▸ **What is expected**: Reproduce the listing below verbatim.

▸ **The data**:
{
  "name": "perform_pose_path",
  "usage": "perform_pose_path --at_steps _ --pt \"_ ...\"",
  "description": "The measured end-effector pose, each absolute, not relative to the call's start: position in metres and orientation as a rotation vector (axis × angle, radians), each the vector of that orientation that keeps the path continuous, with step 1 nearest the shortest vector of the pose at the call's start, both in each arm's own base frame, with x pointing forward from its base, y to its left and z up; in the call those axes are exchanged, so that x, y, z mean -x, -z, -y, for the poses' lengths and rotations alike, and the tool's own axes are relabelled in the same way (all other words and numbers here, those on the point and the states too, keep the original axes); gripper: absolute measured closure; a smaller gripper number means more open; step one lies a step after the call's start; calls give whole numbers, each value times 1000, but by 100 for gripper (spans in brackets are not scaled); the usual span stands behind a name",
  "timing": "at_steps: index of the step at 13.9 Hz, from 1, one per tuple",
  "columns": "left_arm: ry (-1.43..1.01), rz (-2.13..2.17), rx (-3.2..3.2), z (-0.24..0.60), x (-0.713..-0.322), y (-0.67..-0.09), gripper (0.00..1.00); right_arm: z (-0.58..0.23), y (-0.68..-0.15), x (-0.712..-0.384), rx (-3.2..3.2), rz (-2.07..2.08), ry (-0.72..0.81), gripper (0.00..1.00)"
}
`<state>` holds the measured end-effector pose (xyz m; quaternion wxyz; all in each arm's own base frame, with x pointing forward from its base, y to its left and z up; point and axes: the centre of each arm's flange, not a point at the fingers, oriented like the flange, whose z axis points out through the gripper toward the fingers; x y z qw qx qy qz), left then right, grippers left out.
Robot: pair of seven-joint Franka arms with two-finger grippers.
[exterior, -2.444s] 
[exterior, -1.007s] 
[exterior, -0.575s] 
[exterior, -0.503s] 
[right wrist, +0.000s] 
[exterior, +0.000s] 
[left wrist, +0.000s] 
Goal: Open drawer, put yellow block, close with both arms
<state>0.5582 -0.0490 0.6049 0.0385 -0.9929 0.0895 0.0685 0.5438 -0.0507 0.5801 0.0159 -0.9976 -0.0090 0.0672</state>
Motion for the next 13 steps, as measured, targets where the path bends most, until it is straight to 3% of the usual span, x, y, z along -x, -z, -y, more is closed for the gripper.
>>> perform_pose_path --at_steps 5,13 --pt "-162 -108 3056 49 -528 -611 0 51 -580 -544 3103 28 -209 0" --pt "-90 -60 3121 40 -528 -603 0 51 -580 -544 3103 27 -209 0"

▸ **Expected answer**:
{
  "name": "perform_pose_path",
  "usage": "perform_pose_path --at_steps _ --pt \"_ ...\"",
  "description": "The measured end-effector pose, each absolute, not relative to the call's start: position in metres and orientation as a rotation vector (axis × angle, radians), each the vector of that orientation that keeps the path continuous, with step 1 nearest the shortest vector of the pose at the call's start, both in each arm's own base frame, with x pointing forward from its base, y to its left and z up; in the call those axes are exchanged, so that x, y, z mean -x, -z, -y, for the poses' lengths and rotations alike, and the tool's own axes are relabelled in the same way (all other words and numbers here, those on the point and the states too, keep the original axes); gripper: absolute measured closure; a smaller gripper number means more open; step one lies a step after the call's start; calls give whole numbers, each value times 1000, but by 100 for gripper (spans in brackets are not scaled); the usual span stands behind a name",
  "timing": "at_steps: index of the step at 13.9 Hz, from 1, one per tuple",
  "columns": "left_arm: ry (-1.43..1.01), rz (-2.13..2.17), rx (-3.2..3.2), z (-0.24..0.60), x (-0.713..-0.322), y (-0.67..-0.09), gripper (0.00..1.00); right_arm: z (-0.58..0.23), y (-0.68..-0.15), x (-0.712..-0.384), rx (-3.2..3.2), rz (-2.07..2.08), ry (-0.72..0.81), gripper (0.00..1.00)"
}
`<state>` holds the measured end-effector pose (xyz m; quaternion wxyz; all in each arm's own base frame, with x pointing forward from its base, y to its left and z up; point and axes: the centre of each arm's flange, not a point at the fingers, oriented like the flange, whose z axis points out through the gripper toward the fingers; x y z qw qx qy qz), left then right, grippers left out.
Robot: pair of seven-joint Franka arms with two-finger grippers.
[exterior, -2.444s] 
[exterior, -1.007s] 
[exterior, -0.575s] 
[exterior, -0.503s] 
[right wrist, +0.000s] 
[exterior, +0.000s] 
[left wrist, +0.000s] 
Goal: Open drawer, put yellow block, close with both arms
<state>0.5582 -0.0490 0.6049 0.0385 -0.9929 0.0895 0.0685 0.5438 -0.0507 0.5801 0.0159 -0.9976 -0.0090 0.0672</state>
Motion for the next 13 steps, as measured, targets where the path bends most, until it is straight to 3% of the usual span, x, y, z along -x, -z, -y, more is closed for the gripper.
>>> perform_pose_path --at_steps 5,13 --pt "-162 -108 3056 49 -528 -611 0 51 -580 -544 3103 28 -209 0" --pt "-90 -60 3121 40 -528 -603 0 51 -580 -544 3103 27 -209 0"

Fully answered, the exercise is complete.